Además, aunque fuera obligatorio ser funcionario del Subgrupo A.1 (que insisto en que no lo es), debe tenerse en cuenta que también es imprescindible pertenecer a este Subgrupo para ser nombrado Subsecretario o Director General de un Ministerio (altos cargos políticos) y a nadie le parecería normal proponer para uno de estos puestos a un individuo tan poco fiable como José Manuel Soria.
- El procedimiento selectivo no es en absoluto un concurso, como no hace más que repetir Pinocho Rajoy, que no sé cómo no se le cae la cara de vergüenza. Además, si lo fuera, el ex ministro no podría haber participado, pues lo habitual es que en las convocatorias de los concursos de plazas de funcionarios se exija estar en situación de servicio activo, y él pidió la excedencia hace casi 30 años y hasta ahora no ha solicitado su reincorporación.
- Pero es que tampoco es una libre designación. Al menos las convocatorias de puestos de funcionarios de libre designación deben publicitarse en el Boletín Oficial correspondiente, pues así lo exige la ley.

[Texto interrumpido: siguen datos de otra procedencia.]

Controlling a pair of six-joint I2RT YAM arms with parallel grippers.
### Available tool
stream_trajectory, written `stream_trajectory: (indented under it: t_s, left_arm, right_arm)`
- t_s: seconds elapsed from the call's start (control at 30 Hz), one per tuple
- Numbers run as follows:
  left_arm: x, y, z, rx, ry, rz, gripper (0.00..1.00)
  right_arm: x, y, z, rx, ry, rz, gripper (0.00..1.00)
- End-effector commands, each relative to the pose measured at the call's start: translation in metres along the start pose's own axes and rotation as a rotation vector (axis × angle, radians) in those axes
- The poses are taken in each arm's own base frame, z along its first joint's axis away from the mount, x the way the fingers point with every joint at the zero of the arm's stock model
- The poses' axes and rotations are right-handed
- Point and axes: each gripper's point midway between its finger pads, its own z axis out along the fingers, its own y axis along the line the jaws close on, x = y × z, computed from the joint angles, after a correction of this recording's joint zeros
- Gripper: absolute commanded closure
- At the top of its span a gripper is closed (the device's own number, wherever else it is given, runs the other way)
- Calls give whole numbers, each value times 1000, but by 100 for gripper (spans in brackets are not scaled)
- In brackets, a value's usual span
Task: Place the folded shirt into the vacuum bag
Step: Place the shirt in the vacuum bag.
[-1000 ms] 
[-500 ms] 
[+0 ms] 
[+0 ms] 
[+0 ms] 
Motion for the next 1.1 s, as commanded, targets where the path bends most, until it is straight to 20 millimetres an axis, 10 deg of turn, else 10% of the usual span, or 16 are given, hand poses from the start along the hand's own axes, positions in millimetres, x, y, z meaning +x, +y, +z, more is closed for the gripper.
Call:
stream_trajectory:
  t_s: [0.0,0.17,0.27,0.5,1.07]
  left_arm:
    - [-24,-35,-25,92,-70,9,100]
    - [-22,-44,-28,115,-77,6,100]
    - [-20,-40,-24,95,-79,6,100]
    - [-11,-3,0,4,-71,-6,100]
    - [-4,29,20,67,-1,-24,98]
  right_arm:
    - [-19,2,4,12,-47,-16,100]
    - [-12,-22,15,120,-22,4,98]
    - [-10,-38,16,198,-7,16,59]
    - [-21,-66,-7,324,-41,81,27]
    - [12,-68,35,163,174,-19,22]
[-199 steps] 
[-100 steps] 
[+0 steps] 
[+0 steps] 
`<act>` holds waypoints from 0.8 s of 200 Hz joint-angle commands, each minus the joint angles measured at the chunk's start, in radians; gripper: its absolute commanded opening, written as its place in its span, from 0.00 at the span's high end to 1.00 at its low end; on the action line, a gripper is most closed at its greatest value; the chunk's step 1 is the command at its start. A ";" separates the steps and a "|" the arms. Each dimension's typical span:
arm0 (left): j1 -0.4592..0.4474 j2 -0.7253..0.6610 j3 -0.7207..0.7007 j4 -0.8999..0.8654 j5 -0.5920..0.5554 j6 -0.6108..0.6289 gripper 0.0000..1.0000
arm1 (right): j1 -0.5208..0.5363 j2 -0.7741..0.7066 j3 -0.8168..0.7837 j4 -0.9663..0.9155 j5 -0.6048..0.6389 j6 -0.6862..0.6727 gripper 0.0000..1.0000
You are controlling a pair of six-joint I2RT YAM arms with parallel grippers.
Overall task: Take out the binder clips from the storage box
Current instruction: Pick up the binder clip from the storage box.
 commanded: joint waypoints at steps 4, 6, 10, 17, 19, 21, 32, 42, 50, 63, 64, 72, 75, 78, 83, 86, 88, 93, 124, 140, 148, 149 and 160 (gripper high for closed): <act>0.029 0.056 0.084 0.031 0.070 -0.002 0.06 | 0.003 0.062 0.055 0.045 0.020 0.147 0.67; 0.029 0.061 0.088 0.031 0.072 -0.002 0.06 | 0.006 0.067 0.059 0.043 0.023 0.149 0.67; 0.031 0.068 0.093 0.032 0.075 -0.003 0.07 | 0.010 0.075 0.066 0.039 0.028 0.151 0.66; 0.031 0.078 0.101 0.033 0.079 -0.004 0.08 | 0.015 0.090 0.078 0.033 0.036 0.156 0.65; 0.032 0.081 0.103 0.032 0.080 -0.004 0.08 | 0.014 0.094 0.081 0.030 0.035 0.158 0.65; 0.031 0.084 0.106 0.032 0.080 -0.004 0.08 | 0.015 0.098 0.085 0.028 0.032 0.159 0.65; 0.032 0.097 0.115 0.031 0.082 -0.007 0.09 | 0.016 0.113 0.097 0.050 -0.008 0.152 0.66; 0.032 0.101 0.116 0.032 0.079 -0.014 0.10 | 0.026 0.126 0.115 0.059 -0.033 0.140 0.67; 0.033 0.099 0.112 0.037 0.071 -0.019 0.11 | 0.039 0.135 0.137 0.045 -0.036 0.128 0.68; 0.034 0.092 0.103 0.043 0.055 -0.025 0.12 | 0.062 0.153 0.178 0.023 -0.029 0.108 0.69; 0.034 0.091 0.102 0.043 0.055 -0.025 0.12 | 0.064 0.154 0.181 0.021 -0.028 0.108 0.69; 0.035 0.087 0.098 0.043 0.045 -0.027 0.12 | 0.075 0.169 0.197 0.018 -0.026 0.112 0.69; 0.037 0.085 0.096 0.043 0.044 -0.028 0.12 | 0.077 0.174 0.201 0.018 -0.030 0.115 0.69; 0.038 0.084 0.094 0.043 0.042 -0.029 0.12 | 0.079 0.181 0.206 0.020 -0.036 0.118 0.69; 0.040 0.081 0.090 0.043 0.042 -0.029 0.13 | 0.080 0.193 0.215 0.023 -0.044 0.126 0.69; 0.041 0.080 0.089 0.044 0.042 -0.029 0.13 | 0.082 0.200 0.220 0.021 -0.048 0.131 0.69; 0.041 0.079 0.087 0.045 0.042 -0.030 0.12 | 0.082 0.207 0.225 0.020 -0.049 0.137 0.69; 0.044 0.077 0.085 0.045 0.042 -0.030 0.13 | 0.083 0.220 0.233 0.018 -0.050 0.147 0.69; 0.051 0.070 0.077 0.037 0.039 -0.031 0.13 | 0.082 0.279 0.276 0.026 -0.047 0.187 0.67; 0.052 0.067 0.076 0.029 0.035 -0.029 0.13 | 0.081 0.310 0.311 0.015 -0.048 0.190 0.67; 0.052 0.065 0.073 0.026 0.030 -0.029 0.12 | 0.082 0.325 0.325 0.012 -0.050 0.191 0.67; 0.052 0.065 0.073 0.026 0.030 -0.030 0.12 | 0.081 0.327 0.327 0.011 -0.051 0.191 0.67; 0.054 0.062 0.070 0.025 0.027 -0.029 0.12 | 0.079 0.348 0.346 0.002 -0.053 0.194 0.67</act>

- ¿Qué es entonces? Pues se trata de una propuesta absolutamente discrecional del Consejo de Ministros, sin publicidad formal de la convocatoria, sin ningún requisito mínimo indispensable para participar y sin ningún procedimiento establecido. El nombramiento lo hace el Banco Mundial sin apartarse de la propuesta del Gobierno.
Como vemos el PP sigue haciendo méritos para que un nuevo Frente Popular tome las riendas del gobierno antes de diciembre.